### WHAT YOU NEED TO DO
Retype, word for word, every line of the records below starting at the one that contains "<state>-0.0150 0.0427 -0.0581" and ending at the one that contains "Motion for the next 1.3"; include both of those lines and nothing more.

(Stored items)
[Start of Attachment]

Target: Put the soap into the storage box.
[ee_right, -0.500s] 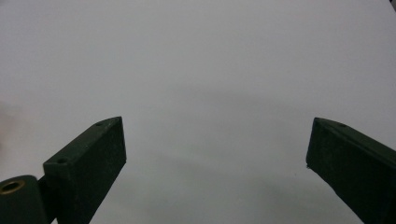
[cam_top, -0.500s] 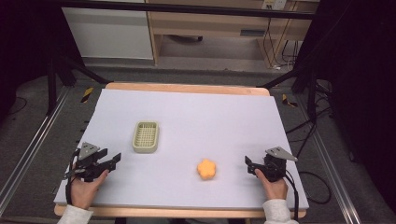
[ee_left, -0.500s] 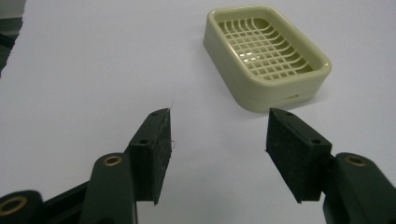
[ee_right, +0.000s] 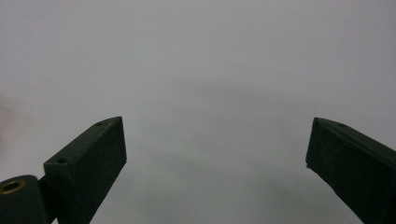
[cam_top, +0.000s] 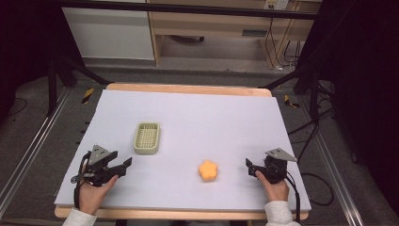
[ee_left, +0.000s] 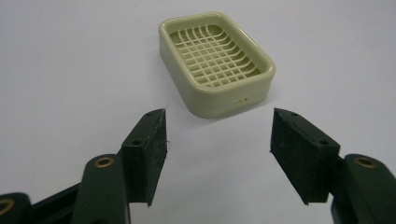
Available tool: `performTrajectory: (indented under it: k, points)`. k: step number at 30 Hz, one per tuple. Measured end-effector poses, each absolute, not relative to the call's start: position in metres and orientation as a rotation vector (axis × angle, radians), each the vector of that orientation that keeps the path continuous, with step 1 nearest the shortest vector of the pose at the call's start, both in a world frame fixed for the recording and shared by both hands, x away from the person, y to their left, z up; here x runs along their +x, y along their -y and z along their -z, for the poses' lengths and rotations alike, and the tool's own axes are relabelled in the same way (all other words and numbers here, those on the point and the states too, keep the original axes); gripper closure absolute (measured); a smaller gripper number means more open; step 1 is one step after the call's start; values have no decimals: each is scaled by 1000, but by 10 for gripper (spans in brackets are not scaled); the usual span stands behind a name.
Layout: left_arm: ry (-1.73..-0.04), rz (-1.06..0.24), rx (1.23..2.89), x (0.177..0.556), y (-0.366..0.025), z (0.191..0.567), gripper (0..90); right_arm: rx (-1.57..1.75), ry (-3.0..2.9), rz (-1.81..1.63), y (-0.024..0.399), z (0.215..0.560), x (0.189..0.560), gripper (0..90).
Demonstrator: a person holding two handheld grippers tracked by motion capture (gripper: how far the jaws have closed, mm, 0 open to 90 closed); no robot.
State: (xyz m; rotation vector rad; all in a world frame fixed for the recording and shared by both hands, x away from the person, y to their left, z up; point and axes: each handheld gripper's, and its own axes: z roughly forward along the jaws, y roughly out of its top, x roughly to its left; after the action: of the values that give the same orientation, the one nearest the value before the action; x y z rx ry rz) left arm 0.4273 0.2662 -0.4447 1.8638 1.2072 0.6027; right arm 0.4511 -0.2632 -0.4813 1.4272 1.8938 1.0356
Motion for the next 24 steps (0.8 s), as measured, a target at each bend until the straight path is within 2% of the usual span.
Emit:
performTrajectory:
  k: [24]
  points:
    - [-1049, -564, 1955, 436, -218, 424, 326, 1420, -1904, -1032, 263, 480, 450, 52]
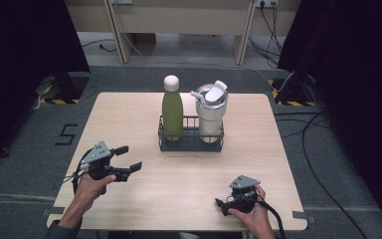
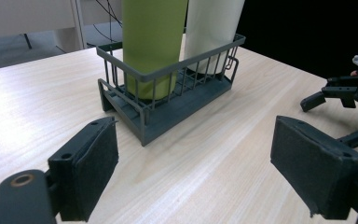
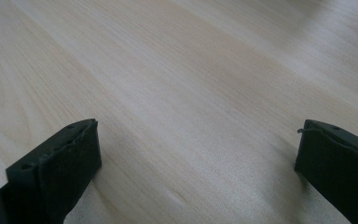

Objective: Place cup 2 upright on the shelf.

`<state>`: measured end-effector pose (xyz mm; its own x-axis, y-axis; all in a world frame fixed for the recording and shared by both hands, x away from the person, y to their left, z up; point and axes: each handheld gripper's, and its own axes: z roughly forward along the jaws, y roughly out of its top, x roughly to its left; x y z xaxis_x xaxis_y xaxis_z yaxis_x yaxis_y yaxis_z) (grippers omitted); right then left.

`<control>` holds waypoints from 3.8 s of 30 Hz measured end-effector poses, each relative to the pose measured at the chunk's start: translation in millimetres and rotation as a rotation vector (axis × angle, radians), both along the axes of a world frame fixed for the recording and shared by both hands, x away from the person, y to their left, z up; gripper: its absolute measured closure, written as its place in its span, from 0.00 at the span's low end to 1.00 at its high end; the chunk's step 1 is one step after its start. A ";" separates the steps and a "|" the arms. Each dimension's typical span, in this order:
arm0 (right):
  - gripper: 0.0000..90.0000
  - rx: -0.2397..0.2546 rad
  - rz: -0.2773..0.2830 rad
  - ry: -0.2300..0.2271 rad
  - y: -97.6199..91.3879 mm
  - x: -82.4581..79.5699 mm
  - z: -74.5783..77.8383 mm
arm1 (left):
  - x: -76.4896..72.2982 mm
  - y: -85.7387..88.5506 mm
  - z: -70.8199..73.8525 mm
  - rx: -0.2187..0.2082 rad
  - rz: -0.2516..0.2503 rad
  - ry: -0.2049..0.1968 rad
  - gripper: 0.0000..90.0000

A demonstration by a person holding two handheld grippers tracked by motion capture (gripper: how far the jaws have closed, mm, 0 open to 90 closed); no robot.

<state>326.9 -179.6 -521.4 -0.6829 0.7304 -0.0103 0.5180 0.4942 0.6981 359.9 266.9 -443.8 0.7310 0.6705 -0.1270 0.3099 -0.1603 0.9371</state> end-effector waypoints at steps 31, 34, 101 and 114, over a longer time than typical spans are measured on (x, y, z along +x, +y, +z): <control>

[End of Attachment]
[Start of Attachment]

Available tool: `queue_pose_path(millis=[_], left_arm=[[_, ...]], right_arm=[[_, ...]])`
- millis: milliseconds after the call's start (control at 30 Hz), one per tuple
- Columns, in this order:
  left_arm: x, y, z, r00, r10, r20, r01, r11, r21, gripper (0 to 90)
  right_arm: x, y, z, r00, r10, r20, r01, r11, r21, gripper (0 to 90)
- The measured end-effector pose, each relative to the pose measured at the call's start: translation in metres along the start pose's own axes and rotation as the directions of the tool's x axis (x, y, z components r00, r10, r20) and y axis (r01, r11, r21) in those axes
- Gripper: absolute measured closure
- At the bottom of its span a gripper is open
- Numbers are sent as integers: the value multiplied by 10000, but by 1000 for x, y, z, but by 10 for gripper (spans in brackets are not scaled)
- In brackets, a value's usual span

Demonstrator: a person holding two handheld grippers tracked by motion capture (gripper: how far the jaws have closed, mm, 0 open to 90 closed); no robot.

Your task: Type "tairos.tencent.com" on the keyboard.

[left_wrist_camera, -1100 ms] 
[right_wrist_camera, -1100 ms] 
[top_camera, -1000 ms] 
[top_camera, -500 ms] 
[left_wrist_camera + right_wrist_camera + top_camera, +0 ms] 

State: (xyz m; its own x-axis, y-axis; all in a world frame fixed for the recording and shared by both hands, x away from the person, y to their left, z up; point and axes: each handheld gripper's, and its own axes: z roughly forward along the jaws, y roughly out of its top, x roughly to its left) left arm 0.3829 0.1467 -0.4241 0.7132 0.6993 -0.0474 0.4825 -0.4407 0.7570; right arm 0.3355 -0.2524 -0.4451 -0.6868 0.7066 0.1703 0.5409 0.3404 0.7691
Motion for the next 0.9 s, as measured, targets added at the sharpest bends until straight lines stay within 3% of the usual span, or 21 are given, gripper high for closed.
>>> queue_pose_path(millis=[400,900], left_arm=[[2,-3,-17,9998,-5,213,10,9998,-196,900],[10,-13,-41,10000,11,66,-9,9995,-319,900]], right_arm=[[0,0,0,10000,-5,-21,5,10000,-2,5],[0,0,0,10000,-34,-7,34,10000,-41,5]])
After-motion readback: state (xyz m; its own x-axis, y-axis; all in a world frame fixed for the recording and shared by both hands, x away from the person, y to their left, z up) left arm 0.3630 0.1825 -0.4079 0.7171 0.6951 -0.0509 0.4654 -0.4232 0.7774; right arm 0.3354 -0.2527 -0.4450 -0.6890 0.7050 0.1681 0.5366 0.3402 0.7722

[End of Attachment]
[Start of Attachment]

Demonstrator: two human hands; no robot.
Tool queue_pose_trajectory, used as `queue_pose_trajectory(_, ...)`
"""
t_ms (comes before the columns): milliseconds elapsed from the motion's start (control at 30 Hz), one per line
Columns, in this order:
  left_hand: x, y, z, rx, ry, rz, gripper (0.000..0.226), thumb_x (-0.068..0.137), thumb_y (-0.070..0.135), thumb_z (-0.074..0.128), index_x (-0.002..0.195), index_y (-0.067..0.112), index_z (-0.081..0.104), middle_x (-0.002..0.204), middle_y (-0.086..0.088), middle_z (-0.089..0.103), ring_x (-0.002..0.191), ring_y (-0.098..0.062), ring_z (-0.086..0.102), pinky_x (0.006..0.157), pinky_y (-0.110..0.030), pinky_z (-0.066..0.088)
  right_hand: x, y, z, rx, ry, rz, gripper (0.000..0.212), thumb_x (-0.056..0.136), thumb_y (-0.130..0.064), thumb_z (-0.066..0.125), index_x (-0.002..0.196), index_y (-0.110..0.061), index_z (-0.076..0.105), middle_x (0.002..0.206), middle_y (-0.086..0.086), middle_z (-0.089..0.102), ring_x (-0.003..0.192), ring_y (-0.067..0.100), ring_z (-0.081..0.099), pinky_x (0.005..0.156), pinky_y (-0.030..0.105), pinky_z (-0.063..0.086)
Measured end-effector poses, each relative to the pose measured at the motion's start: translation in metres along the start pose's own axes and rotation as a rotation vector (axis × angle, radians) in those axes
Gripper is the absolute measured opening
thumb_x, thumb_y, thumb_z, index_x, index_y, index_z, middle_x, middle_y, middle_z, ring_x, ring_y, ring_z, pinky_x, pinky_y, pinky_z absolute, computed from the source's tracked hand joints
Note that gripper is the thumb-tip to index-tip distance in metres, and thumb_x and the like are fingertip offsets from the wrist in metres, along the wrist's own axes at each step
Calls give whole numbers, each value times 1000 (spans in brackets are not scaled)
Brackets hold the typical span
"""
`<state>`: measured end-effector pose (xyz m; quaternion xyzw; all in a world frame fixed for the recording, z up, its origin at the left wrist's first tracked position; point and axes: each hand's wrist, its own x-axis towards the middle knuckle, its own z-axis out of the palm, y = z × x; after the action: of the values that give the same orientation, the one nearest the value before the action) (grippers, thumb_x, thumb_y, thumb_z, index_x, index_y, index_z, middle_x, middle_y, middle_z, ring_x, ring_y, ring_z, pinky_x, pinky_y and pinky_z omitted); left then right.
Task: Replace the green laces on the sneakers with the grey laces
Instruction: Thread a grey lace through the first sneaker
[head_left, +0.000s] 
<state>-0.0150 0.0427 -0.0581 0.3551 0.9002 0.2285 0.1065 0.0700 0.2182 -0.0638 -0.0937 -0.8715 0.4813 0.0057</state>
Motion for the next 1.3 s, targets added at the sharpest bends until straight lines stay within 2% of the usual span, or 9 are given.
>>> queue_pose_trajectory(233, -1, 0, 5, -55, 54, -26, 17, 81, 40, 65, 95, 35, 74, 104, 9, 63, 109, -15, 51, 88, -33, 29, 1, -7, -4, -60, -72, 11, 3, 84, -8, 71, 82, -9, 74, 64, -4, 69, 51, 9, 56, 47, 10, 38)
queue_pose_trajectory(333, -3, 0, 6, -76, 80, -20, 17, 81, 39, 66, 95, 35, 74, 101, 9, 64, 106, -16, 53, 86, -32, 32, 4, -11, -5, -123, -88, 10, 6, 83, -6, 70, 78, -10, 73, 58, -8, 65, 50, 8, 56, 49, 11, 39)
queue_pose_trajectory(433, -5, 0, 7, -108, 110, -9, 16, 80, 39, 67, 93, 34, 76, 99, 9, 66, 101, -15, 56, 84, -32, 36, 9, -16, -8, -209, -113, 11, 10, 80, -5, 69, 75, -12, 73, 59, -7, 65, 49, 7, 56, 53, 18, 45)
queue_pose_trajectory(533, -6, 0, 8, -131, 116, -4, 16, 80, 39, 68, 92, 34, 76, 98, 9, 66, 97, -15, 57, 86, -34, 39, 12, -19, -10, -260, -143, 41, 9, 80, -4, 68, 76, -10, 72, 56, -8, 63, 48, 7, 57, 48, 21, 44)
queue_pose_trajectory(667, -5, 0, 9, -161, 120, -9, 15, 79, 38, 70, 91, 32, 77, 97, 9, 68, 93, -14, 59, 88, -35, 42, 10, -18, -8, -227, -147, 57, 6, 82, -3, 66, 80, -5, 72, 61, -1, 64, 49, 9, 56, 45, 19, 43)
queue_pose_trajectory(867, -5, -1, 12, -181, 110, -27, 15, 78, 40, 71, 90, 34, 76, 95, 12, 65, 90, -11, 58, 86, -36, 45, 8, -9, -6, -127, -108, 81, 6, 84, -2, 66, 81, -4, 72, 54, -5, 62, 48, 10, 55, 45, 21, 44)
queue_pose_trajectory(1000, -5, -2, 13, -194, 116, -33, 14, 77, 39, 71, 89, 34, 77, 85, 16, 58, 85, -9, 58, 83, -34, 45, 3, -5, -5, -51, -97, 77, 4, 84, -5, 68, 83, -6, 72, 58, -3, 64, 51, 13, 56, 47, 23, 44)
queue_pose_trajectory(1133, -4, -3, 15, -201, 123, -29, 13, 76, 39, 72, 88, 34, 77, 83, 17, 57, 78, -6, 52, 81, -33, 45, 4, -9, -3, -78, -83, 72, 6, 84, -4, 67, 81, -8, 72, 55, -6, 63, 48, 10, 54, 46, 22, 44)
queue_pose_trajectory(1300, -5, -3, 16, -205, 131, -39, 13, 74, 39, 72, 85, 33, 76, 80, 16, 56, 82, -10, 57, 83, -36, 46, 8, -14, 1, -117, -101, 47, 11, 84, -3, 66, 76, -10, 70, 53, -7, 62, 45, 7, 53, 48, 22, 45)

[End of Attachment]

### SOLUTION
<state>-0.0150 0.0427 -0.0581 0.3551 0.9002 0.2285 0.1065 0.0700 0.2182 -0.0638 -0.0937 -0.8715 0.4813 0.0057</state>
Motion for the next 1.3 s, targets added at the sharpest bends until straight lines stay within 2% of the usual span, or 9 are given.

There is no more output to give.